WHAT IS REQUIRED =
Give back, exactly as written, the lines of the listing from the top through the line holding "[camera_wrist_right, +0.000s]", and nothing more. Exclude pictures.

※ ※ ※

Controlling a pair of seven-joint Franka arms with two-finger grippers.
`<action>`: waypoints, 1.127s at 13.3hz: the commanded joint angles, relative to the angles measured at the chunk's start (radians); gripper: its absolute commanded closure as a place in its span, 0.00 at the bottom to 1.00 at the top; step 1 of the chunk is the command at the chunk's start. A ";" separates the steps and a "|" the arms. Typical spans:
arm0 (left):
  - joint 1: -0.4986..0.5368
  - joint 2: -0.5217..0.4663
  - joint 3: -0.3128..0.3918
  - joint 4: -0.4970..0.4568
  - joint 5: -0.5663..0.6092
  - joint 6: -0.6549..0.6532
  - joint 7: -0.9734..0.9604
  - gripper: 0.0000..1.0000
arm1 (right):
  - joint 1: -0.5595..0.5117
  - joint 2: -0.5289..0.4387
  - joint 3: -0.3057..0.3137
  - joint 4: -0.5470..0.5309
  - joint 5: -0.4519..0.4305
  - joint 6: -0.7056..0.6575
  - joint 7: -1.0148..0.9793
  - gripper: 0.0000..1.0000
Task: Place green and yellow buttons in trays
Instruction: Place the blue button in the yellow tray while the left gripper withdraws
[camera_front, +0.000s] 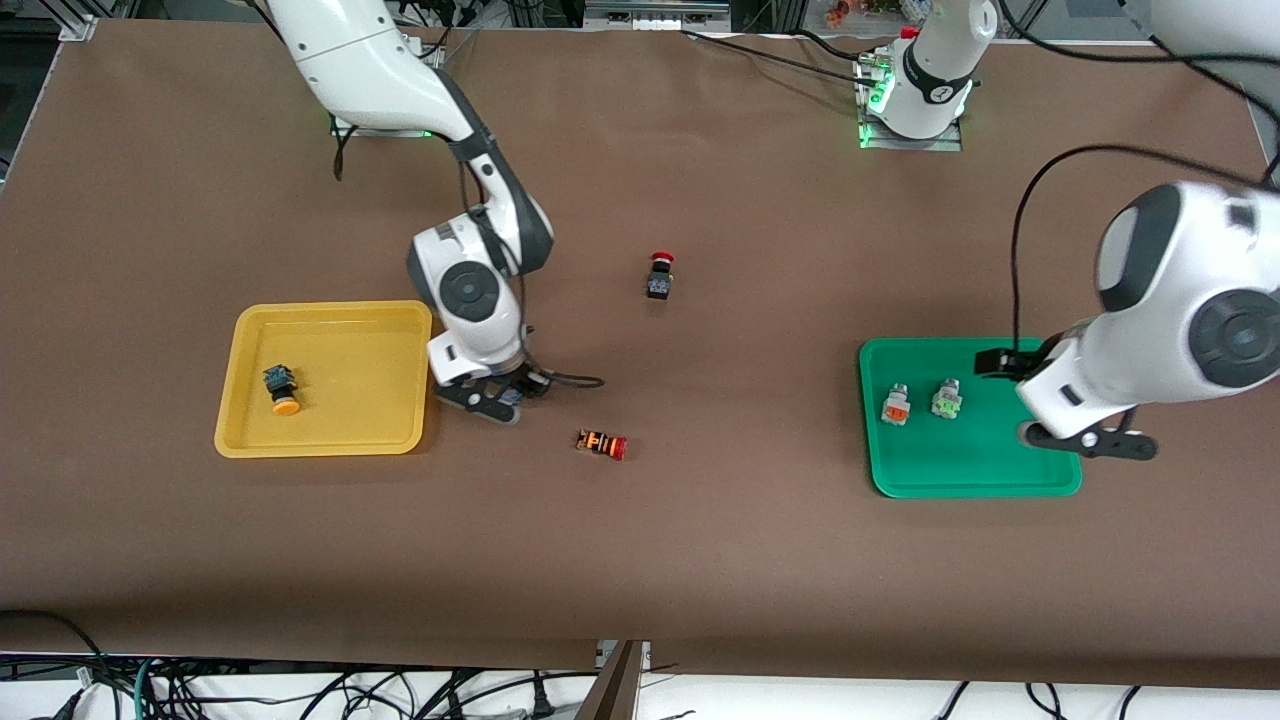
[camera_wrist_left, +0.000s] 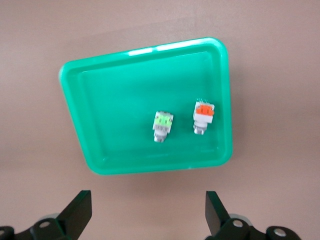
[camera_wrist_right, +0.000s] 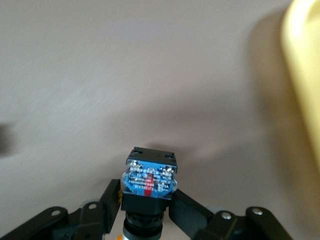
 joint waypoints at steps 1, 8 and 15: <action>-0.017 -0.039 0.008 0.081 -0.032 -0.085 0.000 0.00 | -0.056 -0.058 -0.044 -0.008 0.015 -0.087 -0.249 1.00; -0.240 -0.502 0.316 -0.484 -0.258 0.323 -0.233 0.00 | -0.271 -0.085 -0.054 -0.078 0.059 -0.091 -0.703 1.00; -0.209 -0.494 0.309 -0.358 -0.249 0.135 -0.076 0.00 | -0.319 -0.135 -0.066 -0.123 0.169 -0.103 -0.868 0.01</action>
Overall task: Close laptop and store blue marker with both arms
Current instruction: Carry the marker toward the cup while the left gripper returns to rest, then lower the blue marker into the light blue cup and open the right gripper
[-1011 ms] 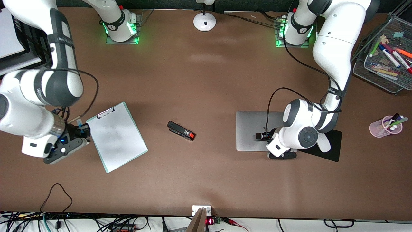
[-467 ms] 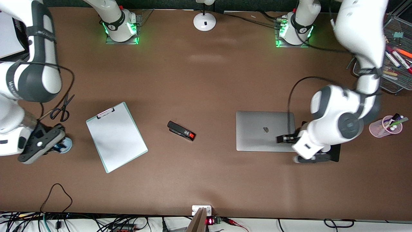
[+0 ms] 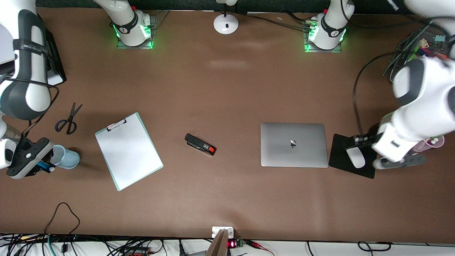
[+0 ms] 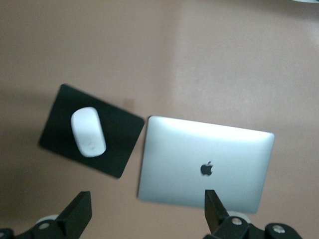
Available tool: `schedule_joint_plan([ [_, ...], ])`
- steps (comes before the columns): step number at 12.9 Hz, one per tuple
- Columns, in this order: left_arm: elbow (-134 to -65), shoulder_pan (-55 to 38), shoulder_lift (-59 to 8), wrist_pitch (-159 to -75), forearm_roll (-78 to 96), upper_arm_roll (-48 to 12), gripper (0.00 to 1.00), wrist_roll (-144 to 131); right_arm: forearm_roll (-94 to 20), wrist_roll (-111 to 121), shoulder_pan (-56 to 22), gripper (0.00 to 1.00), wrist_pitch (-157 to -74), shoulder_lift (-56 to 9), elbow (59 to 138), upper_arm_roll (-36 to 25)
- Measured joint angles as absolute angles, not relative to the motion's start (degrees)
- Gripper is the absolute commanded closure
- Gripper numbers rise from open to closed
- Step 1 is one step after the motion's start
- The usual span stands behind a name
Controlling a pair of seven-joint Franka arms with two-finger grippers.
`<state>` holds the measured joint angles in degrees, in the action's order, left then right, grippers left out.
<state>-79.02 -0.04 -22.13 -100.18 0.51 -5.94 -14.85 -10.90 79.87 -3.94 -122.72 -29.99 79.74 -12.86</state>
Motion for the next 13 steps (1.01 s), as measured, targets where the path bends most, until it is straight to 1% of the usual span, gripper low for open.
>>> schedule_joint_plan([
  [2, -79.9, 1.3, -17.3, -96.4, 0.5, -5.9, 0.00, -14.7, -17.3, 89.4, -1.7, 0.99, -122.7, -31.0, 80.3, -12.9],
  [3, -81.6, 1.7, -14.4, -95.5, 0.5, -5.9, 0.00, -13.8, -20.3, 94.0, -0.4, 0.99, -122.5, -31.5, 80.8, -12.9],
  [5, -87.0, 2.6, -8.4, -95.2, 0.4, -5.9, 0.00, -10.0, -25.5, 102.2, 1.7, 0.99, -120.7, -32.2, 81.9, -12.8],
  [7, -91.0, 3.1, -3.9, -93.8, 0.4, -5.9, 0.00, -7.7, -28.8, 108.8, 3.1, 0.99, -116.6, -32.3, 82.5, -12.8],
  [10, -92.3, 3.1, -0.7, -91.4, 0.4, -6.3, 0.00, -7.3, -30.8, 115.3, 4.7, 0.99, -110.5, -32.3, 82.6, -12.8],
  [13, -91.6, 3.1, 0.2, -91.0, 0.4, -6.4, 0.00, -7.4, -31.3, 122.4, 6.1, 0.99, -109.5, -32.8, 82.8, -12.8],
])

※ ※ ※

SOLVED PROBLEM =
Controlling a pair of seven-joint Franka arms with two-finger grippers.
`<action>`: waypoints, 1.127s at 13.3hz: the commanded joint angles, relative to the angles measured at the chunk's start (radians); gripper: its absolute commanded closure as a place in its span, 0.00 at the bottom to 1.00 at the top; step 1 of the chunk is the command at the chunk's start. A ";" separates the steps and a "|" the arms. Typical spans:
arm0 (left):
  - joint 1: -0.4986..0.5368
  - joint 2: -0.5217..0.4663
  - joint 3: -0.3128..0.3918
  - joint 4: -0.4970..0.4568
  - joint 5: -0.5663..0.6092
  - joint 6: -0.6549..0.6532
  - joint 7: -0.9734..0.9604
  - gripper: 0.0000..1.0000
arm1 (right):
  - joint 1: -0.5595..0.5117
  - joint 2: -0.5289..0.4387
  - joint 3: -0.3057..0.3137
  - joint 4: -0.5470..0.5309
  - joint 5: -0.4519..0.4305
  - joint 6: -0.7056..0.6575
  - joint 7: -1.0148..0.9793
  - gripper: 0.0000..1.0000
Task: Place green and yellow buttons in trays
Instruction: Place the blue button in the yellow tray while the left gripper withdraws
[camera_front, +0.000s] 
[camera_wrist_left, +0.000s] 
[camera_wrist_right, +0.000s] 

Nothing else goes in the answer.